• **PROBLEM REQUIREMENTS**
Exactly the lines starting at the line containing "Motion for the" and ending at the line containing "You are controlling" are to be written out from the listing below, both included.

[[ TASK MATERIAL, beginning ]]

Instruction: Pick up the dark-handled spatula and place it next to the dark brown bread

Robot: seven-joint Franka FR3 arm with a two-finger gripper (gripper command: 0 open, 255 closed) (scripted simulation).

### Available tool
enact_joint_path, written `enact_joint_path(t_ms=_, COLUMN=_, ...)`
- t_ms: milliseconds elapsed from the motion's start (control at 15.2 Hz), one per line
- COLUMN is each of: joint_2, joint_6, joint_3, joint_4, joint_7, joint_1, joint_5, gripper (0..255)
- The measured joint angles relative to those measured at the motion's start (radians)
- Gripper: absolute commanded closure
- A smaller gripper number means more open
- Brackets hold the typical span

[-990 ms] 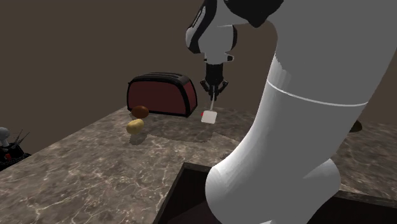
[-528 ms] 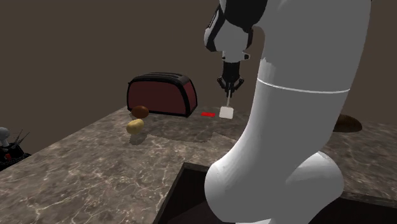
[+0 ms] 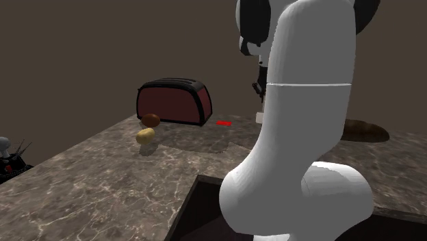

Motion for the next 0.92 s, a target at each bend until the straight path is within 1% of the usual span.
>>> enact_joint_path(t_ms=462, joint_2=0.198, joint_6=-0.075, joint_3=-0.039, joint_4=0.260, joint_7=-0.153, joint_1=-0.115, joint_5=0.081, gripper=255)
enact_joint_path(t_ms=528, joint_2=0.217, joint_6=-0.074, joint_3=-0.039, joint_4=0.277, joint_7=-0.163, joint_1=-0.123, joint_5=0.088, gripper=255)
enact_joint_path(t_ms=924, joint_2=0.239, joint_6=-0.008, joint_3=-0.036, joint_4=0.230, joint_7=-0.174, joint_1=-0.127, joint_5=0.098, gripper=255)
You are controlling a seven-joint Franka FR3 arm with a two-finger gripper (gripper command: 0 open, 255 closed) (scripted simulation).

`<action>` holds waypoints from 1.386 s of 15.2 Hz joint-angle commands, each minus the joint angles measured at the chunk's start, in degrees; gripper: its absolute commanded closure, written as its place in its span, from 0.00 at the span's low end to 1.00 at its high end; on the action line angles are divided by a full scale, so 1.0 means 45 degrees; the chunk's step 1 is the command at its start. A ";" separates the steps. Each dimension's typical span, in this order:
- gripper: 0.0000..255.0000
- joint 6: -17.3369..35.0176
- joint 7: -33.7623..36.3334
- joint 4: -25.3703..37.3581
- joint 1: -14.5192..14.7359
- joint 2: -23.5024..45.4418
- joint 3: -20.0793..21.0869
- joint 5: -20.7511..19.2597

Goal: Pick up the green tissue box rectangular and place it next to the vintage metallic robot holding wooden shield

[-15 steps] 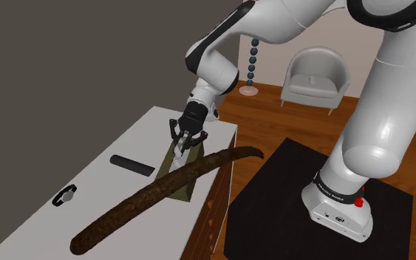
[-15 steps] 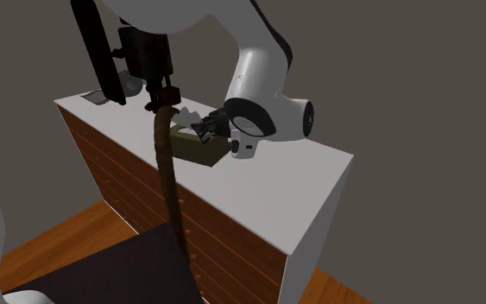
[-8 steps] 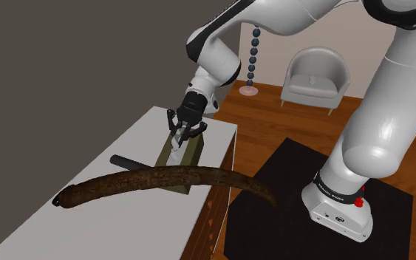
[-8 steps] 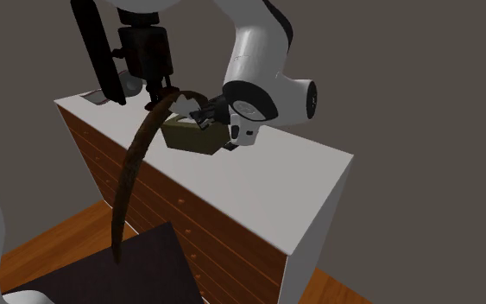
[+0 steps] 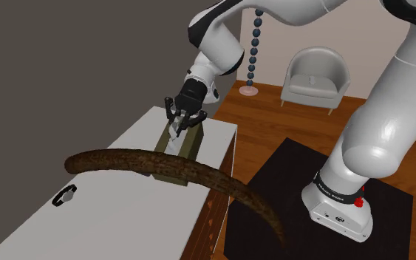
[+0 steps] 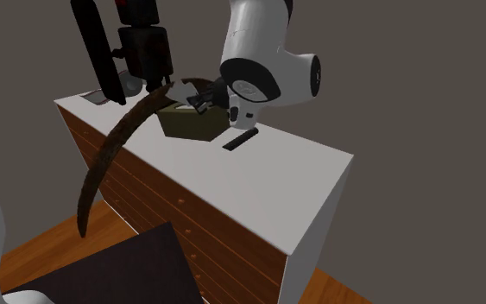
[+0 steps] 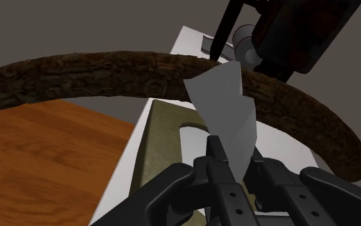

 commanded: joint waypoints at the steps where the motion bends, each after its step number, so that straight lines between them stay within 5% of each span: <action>1: 1.00 -0.0154 0.0248 0.0110 -0.0021 -0.0185 -0.0022 -0.0015; 21: 1.00 -0.1500 0.2844 0.1566 -0.0120 -0.1643 -0.0188 -0.0038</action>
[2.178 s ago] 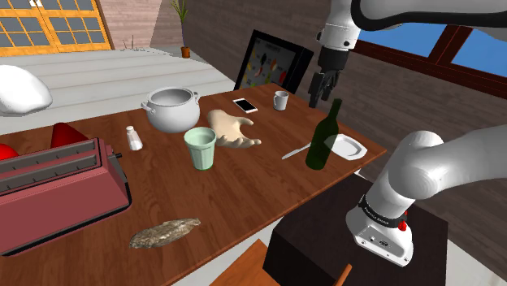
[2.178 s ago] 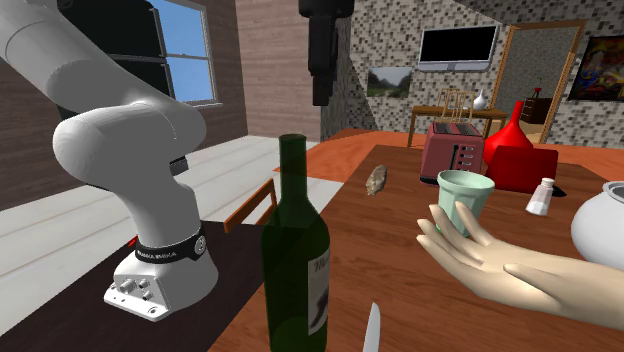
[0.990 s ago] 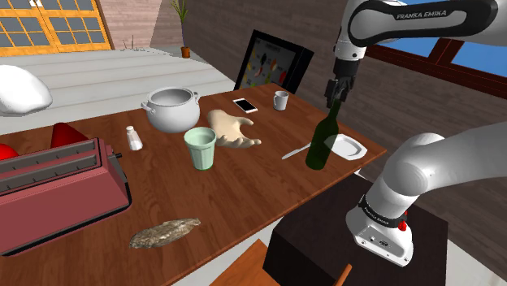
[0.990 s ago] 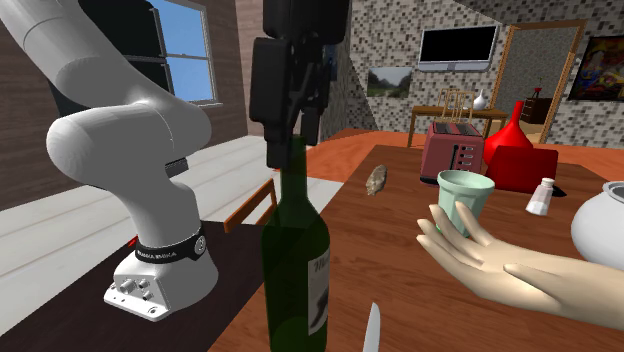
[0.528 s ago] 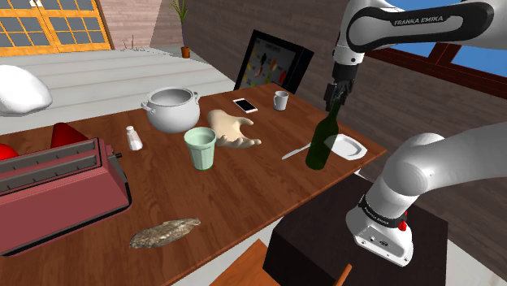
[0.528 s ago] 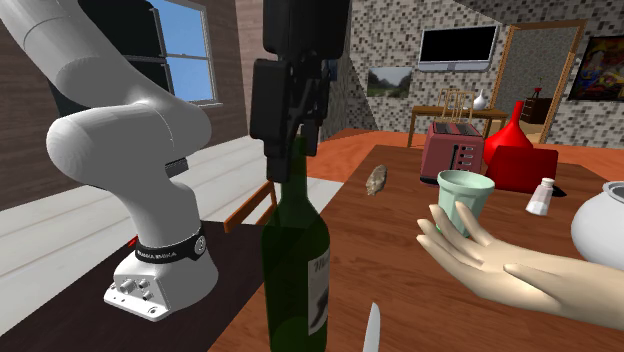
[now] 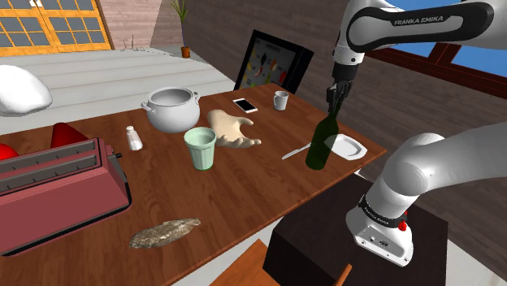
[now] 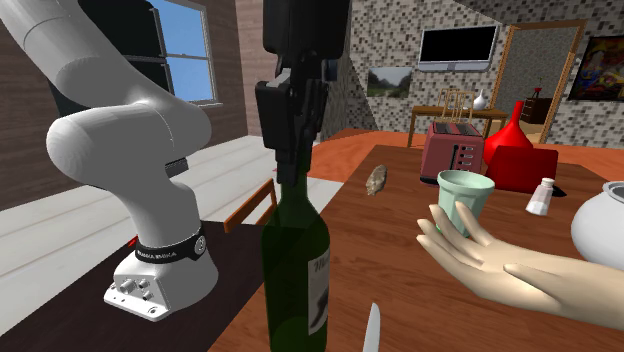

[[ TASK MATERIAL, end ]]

• **REPLY TO THE TASK**
Motion for the next 0.92 s, a target at each bend until the straight path is within 1% of the usual span.
>>> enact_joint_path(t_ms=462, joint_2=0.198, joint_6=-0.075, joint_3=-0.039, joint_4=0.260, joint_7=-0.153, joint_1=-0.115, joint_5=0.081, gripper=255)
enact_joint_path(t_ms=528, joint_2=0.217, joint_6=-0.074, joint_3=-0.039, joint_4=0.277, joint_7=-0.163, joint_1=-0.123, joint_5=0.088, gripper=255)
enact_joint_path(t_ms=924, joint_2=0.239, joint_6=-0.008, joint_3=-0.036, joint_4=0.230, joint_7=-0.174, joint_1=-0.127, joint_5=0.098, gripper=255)
You are controlling a seven-joint Franka FR3 arm with a two-finger gripper (gripper command: 0 open, 255 closed) (scripted simulation).

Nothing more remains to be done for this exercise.